> Task directions:
Word for word, copy every line of the data.

── Information provided ──

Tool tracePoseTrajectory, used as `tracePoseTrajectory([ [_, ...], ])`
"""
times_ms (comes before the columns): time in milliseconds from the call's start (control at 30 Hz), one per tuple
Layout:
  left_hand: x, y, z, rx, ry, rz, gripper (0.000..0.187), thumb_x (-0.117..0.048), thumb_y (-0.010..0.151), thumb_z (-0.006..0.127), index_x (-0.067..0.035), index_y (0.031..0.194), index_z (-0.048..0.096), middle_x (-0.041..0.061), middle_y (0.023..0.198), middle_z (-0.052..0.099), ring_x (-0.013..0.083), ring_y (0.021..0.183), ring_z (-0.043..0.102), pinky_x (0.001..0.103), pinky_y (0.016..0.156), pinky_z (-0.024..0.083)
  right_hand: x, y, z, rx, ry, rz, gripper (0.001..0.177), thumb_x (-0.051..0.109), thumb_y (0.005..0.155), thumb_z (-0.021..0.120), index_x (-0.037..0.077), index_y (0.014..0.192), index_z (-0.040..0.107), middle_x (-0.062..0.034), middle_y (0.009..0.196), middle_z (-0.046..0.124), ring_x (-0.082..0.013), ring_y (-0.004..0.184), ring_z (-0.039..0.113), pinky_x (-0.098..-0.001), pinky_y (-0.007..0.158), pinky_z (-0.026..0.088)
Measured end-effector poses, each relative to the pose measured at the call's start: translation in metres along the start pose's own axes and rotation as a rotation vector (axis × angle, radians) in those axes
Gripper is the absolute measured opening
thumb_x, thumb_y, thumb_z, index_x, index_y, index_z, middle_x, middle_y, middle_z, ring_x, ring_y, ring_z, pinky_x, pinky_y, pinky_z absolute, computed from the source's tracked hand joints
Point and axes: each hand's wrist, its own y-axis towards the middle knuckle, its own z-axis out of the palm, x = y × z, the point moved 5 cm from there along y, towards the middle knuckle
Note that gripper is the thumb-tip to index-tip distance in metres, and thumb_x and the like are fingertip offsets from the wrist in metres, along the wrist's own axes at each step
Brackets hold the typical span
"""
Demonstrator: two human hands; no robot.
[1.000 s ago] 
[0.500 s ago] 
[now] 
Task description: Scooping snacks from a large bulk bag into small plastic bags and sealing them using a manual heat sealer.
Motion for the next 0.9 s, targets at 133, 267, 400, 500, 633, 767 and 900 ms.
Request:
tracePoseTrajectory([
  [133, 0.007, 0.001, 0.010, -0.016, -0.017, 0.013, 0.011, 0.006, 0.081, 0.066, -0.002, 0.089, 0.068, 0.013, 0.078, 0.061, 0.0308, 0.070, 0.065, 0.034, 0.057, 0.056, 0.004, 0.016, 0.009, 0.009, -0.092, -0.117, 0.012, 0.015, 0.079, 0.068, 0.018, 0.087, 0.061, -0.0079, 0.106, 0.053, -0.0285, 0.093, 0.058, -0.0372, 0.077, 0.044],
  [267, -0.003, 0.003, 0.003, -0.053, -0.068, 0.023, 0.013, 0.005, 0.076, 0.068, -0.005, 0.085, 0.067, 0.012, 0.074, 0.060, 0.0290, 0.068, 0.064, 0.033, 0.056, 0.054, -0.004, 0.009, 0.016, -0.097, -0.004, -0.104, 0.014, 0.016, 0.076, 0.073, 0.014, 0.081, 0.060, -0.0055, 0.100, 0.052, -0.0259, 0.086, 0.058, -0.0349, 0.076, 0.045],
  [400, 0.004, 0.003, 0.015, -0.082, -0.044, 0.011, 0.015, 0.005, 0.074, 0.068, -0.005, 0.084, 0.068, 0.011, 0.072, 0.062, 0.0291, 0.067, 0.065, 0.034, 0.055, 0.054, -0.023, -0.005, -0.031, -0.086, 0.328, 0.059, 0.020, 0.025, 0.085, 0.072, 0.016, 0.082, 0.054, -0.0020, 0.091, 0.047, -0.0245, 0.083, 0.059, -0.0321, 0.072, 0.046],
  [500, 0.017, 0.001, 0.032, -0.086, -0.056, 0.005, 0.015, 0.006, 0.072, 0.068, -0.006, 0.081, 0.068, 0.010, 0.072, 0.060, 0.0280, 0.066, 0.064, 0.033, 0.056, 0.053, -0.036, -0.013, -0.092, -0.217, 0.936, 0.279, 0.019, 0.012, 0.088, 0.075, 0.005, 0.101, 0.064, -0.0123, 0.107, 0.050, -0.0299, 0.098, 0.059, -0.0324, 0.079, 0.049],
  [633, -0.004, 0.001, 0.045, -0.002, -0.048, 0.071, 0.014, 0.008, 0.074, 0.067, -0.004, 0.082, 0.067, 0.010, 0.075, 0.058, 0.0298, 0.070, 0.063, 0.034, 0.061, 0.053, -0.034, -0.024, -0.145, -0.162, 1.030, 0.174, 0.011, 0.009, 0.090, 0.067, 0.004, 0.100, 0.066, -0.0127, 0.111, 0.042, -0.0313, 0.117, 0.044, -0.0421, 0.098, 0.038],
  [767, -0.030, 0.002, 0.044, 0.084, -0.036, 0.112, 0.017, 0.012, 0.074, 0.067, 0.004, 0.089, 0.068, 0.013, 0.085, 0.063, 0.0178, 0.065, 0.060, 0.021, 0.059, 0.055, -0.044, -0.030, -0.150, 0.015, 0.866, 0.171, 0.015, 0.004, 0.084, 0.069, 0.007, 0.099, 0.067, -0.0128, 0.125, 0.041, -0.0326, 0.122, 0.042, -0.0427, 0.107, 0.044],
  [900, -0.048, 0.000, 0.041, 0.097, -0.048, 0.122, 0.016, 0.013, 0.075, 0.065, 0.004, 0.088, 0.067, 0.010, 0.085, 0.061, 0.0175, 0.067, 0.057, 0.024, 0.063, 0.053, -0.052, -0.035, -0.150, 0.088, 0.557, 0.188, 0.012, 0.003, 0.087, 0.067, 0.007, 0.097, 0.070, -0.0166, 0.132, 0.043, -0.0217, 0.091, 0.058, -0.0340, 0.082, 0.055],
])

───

> Written response:
Tool tracePoseTrajectory, used as `tracePoseTrajectory([ [_, ...], ])`
"""
times_ms (comes before the columns): time in milliseconds from the call's start (control at 30 Hz), one per tuple
Layout:
  left_hand: x, y, z, rx, ry, rz, gripper (0.000..0.187), thumb_x (-0.117..0.048), thumb_y (-0.010..0.151), thumb_z (-0.006..0.127), index_x (-0.067..0.035), index_y (0.031..0.194), index_z (-0.048..0.096), middle_x (-0.041..0.061), middle_y (0.023..0.198), middle_z (-0.052..0.099), ring_x (-0.013..0.083), ring_y (0.021..0.183), ring_z (-0.043..0.102), pinky_x (0.001..0.103), pinky_y (0.016..0.156), pinky_z (-0.024..0.083)
  right_hand: x, y, z, rx, ry, rz, gripper (0.001..0.177), thumb_x (-0.051..0.109), thumb_y (0.005..0.155), thumb_z (-0.021..0.120), index_x (-0.037..0.077), index_y (0.014..0.192), index_z (-0.040..0.107), middle_x (-0.062..0.034), middle_y (0.009..0.196), middle_z (-0.046..0.124), ring_x (-0.082..0.013), ring_y (-0.004..0.184), ring_z (-0.039..0.113), pinky_x (-0.098..-0.001), pinky_y (-0.007..0.158), pinky_z (-0.026..0.088)
Measured end-effector poses, each relative to the pose measured at the call's start: translation in metres along the start pose's own axes and rotation as a rotation vector (axis × angle, radians) in those axes
Gripper is the absolute measured opening
thumb_x, thumb_y, thumb_z, index_x, index_y, index_z, middle_x, middle_y, middle_z, ring_x, ring_y, ring_z, pinky_x, pinky_y, pinky_z absolute, computed from the source's tracked hand joints
Point and axes: each hand's wrist, its own y-axis towards the middle knuckle, its own z-axis out of the palm, x = y × z, the point moved 5 cm from there along y, towards the middle knuckle
Note that gripper is the thumb-tip to index-tip distance in metres, and thumb_x and the like are fingertip offsets from the wrist in metres, along the wrist's own axes at each step
Brackets hold the typical span
"""
Demonstrator: two human hands; no robot.
[1.000 s ago] 
[0.500 s ago] 
[now] 
Task description: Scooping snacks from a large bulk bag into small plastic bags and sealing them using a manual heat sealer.
Motion for the next 0.9 s, targets at 133, 267, 400, 500, 633, 767 and 900 ms.
Request:
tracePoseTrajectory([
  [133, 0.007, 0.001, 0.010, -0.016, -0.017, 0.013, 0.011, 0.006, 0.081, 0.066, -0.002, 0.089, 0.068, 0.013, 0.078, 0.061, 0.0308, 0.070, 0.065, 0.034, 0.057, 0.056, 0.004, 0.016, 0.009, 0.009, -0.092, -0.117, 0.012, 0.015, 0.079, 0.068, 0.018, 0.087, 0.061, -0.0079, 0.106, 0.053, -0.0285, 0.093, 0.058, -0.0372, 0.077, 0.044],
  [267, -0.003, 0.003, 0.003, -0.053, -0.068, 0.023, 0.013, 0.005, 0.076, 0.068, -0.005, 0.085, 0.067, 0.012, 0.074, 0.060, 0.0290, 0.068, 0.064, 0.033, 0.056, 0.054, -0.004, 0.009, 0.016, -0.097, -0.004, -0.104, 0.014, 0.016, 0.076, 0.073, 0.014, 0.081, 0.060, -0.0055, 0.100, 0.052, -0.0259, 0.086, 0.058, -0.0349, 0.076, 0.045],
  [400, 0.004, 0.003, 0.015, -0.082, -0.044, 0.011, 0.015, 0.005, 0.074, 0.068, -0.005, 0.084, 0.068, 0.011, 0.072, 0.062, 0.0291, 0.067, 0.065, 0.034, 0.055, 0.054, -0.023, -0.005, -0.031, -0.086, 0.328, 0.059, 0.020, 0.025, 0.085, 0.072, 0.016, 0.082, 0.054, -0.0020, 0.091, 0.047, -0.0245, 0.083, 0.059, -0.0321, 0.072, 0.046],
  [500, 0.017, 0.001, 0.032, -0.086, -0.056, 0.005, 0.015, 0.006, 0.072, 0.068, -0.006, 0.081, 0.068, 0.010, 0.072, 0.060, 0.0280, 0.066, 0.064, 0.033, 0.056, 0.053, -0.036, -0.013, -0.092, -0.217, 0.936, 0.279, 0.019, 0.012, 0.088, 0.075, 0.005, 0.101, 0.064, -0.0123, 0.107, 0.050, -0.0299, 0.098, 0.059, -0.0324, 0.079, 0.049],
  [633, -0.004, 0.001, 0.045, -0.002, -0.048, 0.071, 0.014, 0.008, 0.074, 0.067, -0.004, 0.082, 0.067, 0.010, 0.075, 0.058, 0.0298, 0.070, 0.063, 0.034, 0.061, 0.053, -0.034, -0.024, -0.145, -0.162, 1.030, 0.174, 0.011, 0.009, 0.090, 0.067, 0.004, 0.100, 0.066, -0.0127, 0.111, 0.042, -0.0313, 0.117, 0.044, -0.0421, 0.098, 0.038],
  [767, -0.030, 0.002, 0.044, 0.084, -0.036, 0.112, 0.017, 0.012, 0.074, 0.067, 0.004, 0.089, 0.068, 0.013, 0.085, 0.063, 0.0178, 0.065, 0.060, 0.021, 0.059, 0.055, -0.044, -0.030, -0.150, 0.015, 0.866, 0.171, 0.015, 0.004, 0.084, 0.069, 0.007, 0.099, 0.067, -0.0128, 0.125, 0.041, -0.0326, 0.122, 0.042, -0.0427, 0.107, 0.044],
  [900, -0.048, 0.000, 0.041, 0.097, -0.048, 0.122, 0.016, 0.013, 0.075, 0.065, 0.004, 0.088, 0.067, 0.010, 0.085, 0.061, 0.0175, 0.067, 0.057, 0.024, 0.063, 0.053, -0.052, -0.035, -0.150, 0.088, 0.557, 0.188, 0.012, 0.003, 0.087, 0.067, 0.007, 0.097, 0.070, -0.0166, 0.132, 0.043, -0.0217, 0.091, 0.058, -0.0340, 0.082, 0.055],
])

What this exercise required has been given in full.